• Your instructions
Of the lines below, copy those that hold the word "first".

━━━ Data segment

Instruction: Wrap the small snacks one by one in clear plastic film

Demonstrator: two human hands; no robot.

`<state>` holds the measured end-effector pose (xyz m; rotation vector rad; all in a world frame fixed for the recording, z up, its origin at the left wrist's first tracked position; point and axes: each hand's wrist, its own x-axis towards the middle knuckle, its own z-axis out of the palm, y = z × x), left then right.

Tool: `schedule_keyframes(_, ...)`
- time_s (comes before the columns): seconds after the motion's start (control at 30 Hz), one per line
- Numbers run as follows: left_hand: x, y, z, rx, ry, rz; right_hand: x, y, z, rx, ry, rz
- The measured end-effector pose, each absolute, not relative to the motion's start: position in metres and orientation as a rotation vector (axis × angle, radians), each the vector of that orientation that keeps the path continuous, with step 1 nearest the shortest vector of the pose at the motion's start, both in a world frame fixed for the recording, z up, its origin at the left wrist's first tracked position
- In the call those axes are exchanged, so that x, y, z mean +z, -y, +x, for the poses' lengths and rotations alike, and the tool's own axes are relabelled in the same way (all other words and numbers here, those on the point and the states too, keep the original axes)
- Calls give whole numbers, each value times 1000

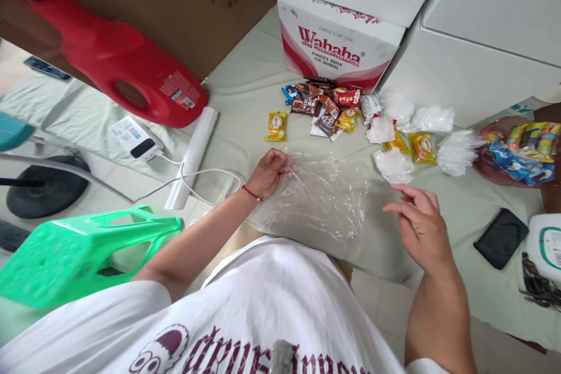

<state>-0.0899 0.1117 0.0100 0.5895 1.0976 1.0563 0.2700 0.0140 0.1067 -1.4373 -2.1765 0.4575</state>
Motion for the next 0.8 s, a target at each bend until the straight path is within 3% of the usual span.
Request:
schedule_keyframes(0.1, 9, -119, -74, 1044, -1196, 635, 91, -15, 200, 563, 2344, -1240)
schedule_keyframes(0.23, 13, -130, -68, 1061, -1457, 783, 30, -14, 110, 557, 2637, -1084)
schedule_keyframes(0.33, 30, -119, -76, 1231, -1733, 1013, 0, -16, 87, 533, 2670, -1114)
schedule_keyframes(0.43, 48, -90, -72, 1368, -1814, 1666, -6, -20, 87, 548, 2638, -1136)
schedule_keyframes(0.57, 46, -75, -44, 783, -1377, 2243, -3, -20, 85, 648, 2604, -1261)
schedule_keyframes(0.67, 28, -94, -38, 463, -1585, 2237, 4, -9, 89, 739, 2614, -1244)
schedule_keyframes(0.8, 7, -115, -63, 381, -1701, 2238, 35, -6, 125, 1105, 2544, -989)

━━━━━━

• Solution for this problem
`<state>` holds the measured end-effector pose (xyz m; rotation vector rad; all in a world frame fixed for the recording, z up, its origin at the left wrist's first tracked position; point and axes: each hand's wrist, its own x-axis towards the middle knuckle, its own z-axis out of the palm, y = z × x), left then right.
- The measured end-effector pose, each absolute, not relative to the motion's start: position in metres and orientation as a rotation vector (axis × angle, radians), each the vector of that orientation that keeps the path continuous, with step 1 nearest the shortest vector of the pose at the motion's start, both in a world frame fixed for the recording, z up, its origin at the left wrist's first tracked position

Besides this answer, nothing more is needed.